A liter(1000cubed)of gas is under a pressure of 80.00cm of mercury . What pressure is needed in order to reduce the original volume of the gas to 600.0cm cubed?
P1V1 = P2V2
Substitute the numbers and solve for the one unknown.
To solve this problem, we can use Boyle's Law, which states that the pressure and volume of a gas are inversely proportional when the temperature and amount of gas remain constant.

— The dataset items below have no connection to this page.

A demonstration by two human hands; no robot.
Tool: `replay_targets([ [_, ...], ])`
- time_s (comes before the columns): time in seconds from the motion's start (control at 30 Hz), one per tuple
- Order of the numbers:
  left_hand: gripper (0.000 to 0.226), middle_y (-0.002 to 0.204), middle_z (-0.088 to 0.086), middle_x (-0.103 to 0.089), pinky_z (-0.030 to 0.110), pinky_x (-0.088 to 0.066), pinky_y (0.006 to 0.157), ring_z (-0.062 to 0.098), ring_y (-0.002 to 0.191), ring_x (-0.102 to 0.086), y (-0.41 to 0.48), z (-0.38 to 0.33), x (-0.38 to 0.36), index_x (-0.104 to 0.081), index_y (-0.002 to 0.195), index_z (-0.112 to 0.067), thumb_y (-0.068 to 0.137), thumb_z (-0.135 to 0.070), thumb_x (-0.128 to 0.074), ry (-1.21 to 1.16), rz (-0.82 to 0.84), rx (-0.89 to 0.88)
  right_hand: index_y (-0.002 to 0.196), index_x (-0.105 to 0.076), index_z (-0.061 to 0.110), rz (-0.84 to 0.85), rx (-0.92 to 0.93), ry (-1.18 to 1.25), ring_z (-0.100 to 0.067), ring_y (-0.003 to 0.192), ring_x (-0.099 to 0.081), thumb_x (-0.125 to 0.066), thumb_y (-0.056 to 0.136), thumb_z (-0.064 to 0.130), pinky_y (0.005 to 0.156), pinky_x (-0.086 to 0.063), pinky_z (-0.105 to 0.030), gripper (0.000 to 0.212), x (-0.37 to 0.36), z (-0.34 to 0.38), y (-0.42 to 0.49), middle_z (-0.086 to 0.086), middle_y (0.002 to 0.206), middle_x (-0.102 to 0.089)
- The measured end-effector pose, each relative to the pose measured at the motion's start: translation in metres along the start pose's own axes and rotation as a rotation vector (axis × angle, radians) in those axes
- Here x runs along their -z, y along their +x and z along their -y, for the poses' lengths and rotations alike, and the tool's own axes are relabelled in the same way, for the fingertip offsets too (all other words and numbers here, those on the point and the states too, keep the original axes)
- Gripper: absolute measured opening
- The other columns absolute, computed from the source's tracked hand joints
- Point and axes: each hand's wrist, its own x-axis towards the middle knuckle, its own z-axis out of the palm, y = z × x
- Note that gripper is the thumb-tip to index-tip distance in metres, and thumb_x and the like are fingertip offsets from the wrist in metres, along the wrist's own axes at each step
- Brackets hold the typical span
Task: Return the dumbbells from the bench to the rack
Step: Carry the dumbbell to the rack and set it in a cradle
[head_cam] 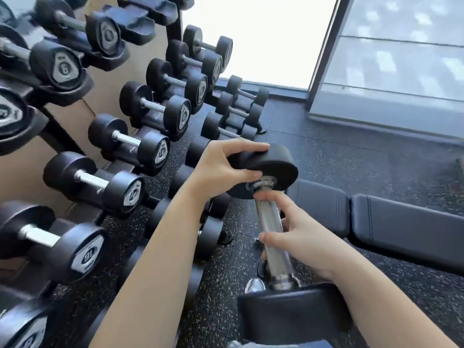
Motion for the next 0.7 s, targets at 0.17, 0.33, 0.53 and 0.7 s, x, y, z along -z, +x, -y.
replay_targets([
  [0.17, 0.046, 0.100, 0.001, -0.068, 0.030, -0.050, 0.089, 0.012, 0.097, -0.064, 0.070, 0.023, 0.018, -0.064, 0.107, -0.015, 0.064, -0.005, -0.075, 0.001, -0.010, 0.004, 0.107, -0.045, 0.052, -0.007, 0.011, -0.006, -0.026, 0.061, -0.041, -0.059, 0.079, 0.005, 0.060, -0.045, -0.042, 0.056, 0.035, 0.011, 0.068, -0.003, 0.081, -0.056],
  [0.33, 0.046, 0.100, 0.002, -0.067, 0.032, -0.050, 0.089, 0.015, 0.098, -0.063, 0.127, 0.048, 0.033, -0.064, 0.108, -0.012, 0.064, -0.002, -0.074, -0.055, -0.010, 0.017, 0.107, -0.046, 0.052, -0.013, -0.011, -0.002, -0.024, 0.061, -0.043, -0.059, 0.080, 0.004, 0.061, -0.045, -0.038, 0.057, 0.063, 0.024, 0.125, 0.004, 0.085, -0.054],
  [0.53, 0.044, 0.099, -0.001, -0.068, 0.036, -0.050, 0.091, 0.016, 0.098, -0.064, 0.201, 0.082, 0.051, -0.066, 0.104, -0.018, 0.063, -0.005, -0.075, -0.067, 0.017, 0.043, 0.105, -0.048, 0.052, -0.028, -0.078, 0.027, -0.026, 0.062, -0.044, -0.058, 0.079, 0.003, 0.060, -0.049, -0.051, 0.057, 0.092, 0.041, 0.193, 0.001, 0.080, -0.053],
  [0.7, 0.045, 0.099, 0.005, -0.068, 0.042, -0.051, 0.090, 0.021, 0.098, -0.064, 0.277, 0.106, 0.076, -0.067, 0.106, -0.015, 0.063, -0.003, -0.074, -0.098, 0.041, 0.035, 0.109, -0.047, 0.048, -0.100, -0.056, 0.026, -0.023, 0.059, -0.040, -0.057, 0.080, 0.000, 0.057, -0.042, -0.038, 0.057, 0.118, 0.062, 0.265, 0.005, 0.070, -0.049],
])
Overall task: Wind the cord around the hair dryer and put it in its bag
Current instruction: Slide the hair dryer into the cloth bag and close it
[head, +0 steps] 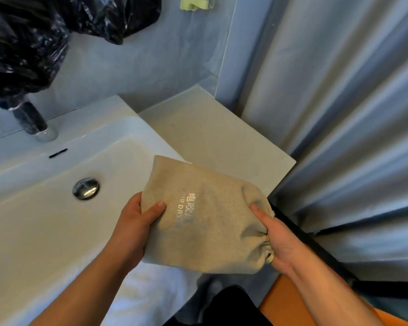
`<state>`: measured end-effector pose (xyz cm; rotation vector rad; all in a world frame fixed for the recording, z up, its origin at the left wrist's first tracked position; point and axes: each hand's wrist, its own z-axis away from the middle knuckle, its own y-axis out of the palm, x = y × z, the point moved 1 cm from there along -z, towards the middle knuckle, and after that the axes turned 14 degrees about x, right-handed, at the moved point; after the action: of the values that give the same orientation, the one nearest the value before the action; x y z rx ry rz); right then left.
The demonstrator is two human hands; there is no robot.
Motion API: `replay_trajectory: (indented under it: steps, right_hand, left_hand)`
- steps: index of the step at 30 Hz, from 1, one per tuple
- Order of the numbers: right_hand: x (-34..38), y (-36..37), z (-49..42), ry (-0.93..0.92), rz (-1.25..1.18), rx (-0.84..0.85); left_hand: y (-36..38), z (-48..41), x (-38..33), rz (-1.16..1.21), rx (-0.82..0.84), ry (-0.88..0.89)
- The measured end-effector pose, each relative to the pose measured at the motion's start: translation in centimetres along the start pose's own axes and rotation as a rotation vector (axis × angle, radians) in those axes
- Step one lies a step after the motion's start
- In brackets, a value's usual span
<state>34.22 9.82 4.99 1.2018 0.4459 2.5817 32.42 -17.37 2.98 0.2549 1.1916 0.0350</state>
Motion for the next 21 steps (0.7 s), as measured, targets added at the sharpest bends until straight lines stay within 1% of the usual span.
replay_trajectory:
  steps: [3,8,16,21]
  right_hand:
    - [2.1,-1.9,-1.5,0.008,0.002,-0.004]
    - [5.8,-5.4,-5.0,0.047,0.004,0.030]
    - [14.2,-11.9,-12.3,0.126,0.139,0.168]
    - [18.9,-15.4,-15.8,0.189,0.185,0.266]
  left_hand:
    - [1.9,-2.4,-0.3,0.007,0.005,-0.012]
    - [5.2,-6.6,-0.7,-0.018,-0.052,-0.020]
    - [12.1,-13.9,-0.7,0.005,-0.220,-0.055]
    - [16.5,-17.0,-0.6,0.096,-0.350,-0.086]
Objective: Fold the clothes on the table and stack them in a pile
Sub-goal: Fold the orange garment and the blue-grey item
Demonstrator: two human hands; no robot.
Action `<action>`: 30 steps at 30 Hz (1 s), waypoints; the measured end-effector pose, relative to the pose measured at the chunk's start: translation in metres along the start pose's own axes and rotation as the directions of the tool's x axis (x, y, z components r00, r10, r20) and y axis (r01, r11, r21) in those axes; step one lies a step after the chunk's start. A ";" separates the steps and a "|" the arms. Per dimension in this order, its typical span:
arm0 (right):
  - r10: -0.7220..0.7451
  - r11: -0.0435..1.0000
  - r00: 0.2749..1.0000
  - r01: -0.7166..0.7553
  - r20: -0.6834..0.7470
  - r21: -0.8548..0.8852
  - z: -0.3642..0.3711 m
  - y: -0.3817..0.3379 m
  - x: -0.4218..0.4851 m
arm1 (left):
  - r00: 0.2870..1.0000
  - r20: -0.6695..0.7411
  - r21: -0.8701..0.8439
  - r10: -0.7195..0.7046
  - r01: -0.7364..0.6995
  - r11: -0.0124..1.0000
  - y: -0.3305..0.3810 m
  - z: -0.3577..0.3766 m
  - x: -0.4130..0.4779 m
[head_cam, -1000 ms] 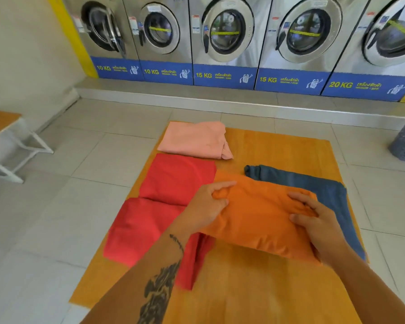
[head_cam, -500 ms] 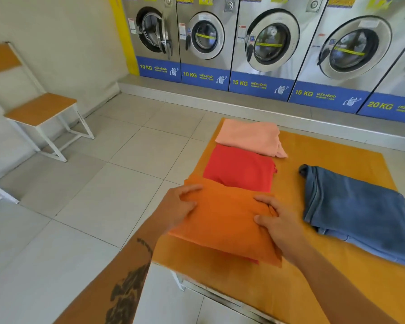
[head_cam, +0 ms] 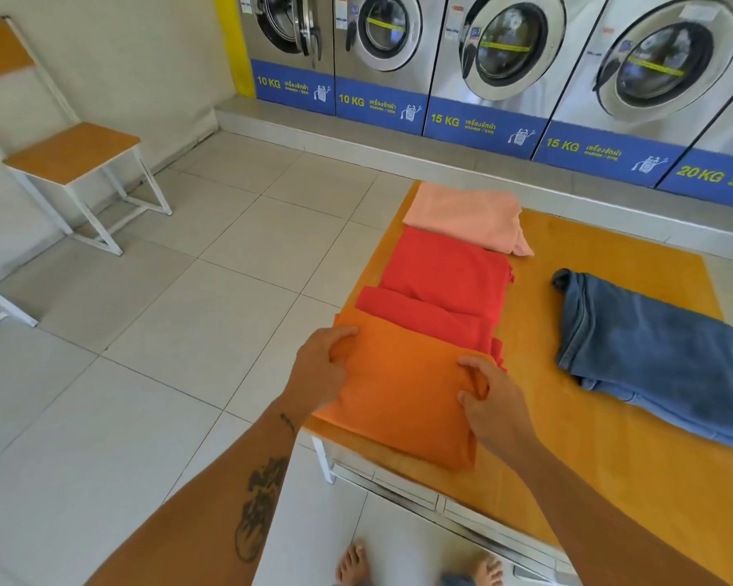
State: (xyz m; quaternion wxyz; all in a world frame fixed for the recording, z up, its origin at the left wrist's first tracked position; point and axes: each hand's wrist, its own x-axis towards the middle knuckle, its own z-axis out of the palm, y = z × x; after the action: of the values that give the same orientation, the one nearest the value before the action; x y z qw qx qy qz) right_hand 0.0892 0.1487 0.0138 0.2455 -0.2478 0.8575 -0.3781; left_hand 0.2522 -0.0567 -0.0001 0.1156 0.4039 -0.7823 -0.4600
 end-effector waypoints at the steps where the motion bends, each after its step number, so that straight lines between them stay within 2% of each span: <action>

We can set up the following equation using Boyle's Law:
P1 * V1 = P2 * V2
Where:
P1 = initial pressure
V1 = initial volume
P2 = final pressure (what we need to find)
V2 = final volume
Given the following values:
P1 = 80.00 cm Hg
V1 = 1000 cm³
V2 = 600.0 cm³
We can rearrange the equation to solve for P2:
P2 = (P1 * V1) / V2
Substituting the values:
P2 = (80.00 cm Hg * 1000 cm³) / 600.0 cm³
P2 = 133.33 cm Hg
Therefore, the pressure needed to reduce the original volume of the gas to 600.0 cm³ is approximately 133.33 cm Hg.
To solve this problem, we can use Boyle's Law, which states that the pressure and volume of a gas are inversely proportional when temperature is held constant.
Boyle's Law equation:
P1 * V1 = P2 * V2
Where:
P1 = initial pressure
V1 = initial volume
P2 = final pressure
V2 = final volume
Given:
P1 = 80.00 cm Hg
V1 = 1000 cm³
V2 = 600.0 cm³ (final volume)
We need to find P2, the pressure needed to reduce the original volume to 600.0 cm³.
Using Boyle's Law equation, we can rearrange it to solve for P2:
P2 = (P1 * V1) / V2
Substituting the given values:
P2 = (80.00 cm Hg * 1000 cm³) / 600.0 cm³
Simplifying the equation:
P2 = 80000 cm Hg / 600.0 cm³
Calculating the pressure:
P2 ≈ 133.33 cm Hg
Therefore, the pressure needed to reduce the original volume of the gas to 600.0 cm³ is approximately 133.33 cm Hg.